_Stored data_

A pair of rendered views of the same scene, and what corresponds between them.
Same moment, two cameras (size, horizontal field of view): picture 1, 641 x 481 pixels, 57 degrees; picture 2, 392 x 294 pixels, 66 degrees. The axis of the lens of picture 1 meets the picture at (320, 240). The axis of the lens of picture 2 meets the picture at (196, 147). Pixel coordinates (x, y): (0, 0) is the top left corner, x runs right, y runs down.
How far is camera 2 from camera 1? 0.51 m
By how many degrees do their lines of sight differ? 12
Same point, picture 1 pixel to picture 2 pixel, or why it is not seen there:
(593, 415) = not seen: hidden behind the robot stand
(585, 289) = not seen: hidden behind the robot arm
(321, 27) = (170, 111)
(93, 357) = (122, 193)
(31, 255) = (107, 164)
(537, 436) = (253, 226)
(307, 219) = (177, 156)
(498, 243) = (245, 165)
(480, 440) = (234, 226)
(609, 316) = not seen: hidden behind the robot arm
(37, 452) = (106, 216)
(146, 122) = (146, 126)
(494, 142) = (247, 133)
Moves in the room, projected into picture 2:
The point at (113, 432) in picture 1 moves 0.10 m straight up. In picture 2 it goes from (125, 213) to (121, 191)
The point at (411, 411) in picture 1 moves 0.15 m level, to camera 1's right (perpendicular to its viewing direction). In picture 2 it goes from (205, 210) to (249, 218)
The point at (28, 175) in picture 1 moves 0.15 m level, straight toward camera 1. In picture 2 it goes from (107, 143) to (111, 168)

_To do_
Look through the data above. Copy every line with the string "picture" in it.

_The answer_
Same moment, two cameras (size, horizontal field of view): picture 1, 641 x 481 pixels, 57 degrees; picture 2, 392 x 294 pixels, 66 degrees. The axis of the lens of picture 1 meets the picture at (320, 240). The axis of the lens of picture 2 meets the picture at (196, 147). Pixel coordinates (x, y): (0, 0) is the top left corner, x runs right, y runs down.
Same point, picture 1 pixel to picture 2 pixel, or why it is not seen there:
Moves in the room, projected into picture 2:
The point at (113, 432) in picture 1 moves 0.10 m straight up. In picture 2 it goes from (125, 213) to (121, 191)
The point at (411, 411) in picture 1 moves 0.15 m level, to camera 1's right (perpendicular to its viewing direction). In picture 2 it goes from (205, 210) to (249, 218)
The point at (28, 175) in picture 1 moves 0.15 m level, straight toward camera 1. In picture 2 it goes from (107, 143) to (111, 168)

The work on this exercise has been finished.